Maroc: comment des partis veulent écarter le PJD

Les prochaines échéances électorales ne sont pas pour demain la veille, loin s’en faut! L’an de grâce 2021 où il est prévu qu’elles aient lieu doit encore attendre des mois et des mois. Deux ans et demi, plus exactement!

Pourtant, les partis politiques, majorité et opposition confondues, sont atteints d’une amnésie partielle, voire totale pour certains d’entre eux, concernant leurs problèmes internes et leurs responsabilités dans l’encadrement des citoyens, selon Al Ousboue Assahafi.

Oubliées également la concrétisation de projets au profit des électeurs de la majorité et la défense des intérêts de ceux de l’opposition, ajoute l’hebdomadaire arabophone.

Alors, qu’est-ce qui fait courir les partis politiques? Les prochaines, et lointaines, échéances électorales, pardi! Et surtout, ce qui les préoccupe déjà, c’est la manière dont sera désigné le futur chef de gouvernement, précise la même source.

L’article 47 de la Constitution est le sujet qui prime dans cette guéguerre larvée entre les partis politiques marocains. A rappeler que ledit article stipule que le roi nomme “le chef de gouvernement au sein du parti arrivé en tête des élections des membres de la Chambre des représentants, et au vu de leurs résultats (…)”.
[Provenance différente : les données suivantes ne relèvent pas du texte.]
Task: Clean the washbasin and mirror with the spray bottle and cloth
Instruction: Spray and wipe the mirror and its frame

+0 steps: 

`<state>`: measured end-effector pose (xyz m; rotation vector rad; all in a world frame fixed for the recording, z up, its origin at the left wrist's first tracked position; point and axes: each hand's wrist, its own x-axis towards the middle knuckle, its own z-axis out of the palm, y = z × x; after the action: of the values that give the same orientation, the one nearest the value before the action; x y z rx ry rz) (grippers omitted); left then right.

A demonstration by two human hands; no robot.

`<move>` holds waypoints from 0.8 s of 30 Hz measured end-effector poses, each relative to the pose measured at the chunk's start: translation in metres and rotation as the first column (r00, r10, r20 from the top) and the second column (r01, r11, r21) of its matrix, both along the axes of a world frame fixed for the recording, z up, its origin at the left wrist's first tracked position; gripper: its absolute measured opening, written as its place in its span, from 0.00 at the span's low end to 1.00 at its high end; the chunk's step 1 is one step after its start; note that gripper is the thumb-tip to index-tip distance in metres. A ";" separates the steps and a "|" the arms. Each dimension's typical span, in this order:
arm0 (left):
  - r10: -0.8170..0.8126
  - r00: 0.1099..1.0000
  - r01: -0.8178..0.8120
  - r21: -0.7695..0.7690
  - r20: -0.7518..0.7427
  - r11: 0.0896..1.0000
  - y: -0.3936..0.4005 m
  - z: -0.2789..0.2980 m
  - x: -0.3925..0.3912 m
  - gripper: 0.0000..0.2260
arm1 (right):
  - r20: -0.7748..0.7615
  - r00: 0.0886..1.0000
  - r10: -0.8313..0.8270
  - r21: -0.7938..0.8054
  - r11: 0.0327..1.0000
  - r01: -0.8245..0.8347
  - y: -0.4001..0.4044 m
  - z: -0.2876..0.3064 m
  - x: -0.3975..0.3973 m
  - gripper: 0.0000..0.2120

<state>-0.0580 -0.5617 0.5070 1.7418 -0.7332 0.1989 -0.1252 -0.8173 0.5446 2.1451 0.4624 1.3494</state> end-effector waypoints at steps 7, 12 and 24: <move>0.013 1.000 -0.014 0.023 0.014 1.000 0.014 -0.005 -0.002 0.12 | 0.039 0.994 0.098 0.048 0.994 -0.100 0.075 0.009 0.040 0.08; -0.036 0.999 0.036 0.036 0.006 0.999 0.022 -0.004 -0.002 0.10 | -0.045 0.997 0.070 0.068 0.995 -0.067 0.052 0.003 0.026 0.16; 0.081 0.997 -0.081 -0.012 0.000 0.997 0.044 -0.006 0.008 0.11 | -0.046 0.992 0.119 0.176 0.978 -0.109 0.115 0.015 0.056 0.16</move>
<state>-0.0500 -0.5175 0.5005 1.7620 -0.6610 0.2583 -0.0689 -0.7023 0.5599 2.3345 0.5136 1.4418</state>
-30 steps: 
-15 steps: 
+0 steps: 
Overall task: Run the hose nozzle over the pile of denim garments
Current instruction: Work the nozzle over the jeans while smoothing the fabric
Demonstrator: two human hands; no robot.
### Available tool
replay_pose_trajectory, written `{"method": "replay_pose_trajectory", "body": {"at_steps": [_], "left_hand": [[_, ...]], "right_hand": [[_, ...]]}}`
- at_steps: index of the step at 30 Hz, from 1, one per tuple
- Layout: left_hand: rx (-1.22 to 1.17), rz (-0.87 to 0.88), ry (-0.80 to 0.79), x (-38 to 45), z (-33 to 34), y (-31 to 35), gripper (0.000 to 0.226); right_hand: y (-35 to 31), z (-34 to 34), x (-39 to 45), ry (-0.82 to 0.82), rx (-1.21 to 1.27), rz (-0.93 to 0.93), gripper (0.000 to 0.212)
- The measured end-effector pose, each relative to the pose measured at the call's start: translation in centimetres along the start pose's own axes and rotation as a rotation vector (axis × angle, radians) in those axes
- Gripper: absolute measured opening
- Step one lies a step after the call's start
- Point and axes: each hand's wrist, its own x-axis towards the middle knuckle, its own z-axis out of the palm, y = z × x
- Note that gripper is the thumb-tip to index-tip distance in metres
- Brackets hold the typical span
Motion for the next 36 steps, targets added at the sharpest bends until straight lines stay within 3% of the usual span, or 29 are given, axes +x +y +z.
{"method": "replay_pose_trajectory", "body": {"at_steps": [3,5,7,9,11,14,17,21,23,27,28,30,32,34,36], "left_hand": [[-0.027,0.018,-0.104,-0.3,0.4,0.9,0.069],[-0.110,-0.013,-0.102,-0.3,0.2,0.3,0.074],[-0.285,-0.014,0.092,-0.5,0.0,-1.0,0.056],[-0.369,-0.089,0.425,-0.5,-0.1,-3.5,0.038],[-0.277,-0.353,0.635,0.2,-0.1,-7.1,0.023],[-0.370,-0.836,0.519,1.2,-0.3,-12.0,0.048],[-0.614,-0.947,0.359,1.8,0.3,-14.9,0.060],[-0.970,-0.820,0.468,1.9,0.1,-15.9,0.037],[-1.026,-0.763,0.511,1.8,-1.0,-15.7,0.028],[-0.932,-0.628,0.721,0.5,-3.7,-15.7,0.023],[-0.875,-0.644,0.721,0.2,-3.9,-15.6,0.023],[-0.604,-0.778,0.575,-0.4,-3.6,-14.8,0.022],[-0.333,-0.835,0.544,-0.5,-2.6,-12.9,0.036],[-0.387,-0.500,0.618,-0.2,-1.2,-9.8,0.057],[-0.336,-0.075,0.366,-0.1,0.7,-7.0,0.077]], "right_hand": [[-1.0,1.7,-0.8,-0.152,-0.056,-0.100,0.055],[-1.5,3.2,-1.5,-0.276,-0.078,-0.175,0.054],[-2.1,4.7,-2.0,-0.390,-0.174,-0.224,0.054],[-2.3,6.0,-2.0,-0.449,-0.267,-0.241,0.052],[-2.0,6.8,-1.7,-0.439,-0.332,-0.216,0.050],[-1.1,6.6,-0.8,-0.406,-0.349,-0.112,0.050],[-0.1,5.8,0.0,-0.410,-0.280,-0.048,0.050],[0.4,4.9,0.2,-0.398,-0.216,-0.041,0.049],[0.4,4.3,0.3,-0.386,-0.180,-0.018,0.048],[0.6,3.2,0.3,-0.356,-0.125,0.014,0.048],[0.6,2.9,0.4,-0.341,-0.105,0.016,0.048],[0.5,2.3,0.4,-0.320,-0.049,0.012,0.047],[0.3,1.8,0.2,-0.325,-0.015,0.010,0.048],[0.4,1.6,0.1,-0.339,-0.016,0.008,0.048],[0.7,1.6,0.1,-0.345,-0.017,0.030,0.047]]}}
Sauf que plusieurs voix s’élèvent contre cette disposition de l’article 47 et demandent sa révision. Parmi ces voix partisanes, les plus insistantes sur ce point sont celle du premier secrétaire de l’USFP, Driss Lachgar, ainsi que celle l’ayant précédée de Hakim Benchamach, secrétaire général du PAM.

A tous ceux qui proposent la révision de l’article 47 de la Constitution, l’actuel chef de gouvernement n’a pas manqué de rétorquer d’une manière des plus cinglantes. A l’occasion d’une rencontre du PJD tenue vendredi dernier, Saâeddine El Othmani a estimé que ceux qui appellent à un amendement expriment ainsi leur sentiment de désespoir et de désillusion. Et ce, au lieu d’oeuvrer à convaincre les citoyens de voter en leur faveur lors des prochaines élections législatives.

De son côté, Mohamed Nabil Benabdallah assure que l’appel à l’amendement de l’article 47 aura des répercussions très négatives sur l’option démocratique du Royaume. Le secrétaire général du PPS va jusqu’à affirmer que cet appel a un objectif bien précis, et pas du tout “isolé”. La même source écrit que le patron du parti du Livre fait assurément référence en cela à la conformité des requêtes antérieures du premier secrétaire de l’USFP, parti faisant partie de l’Exécutif, avec celles du secrétaire général du parti du Tracteur, exprimées, il y a un mois, lors d’une rencontre avec les militants PAMistes de la Région Rabat-Salé-Kénitra.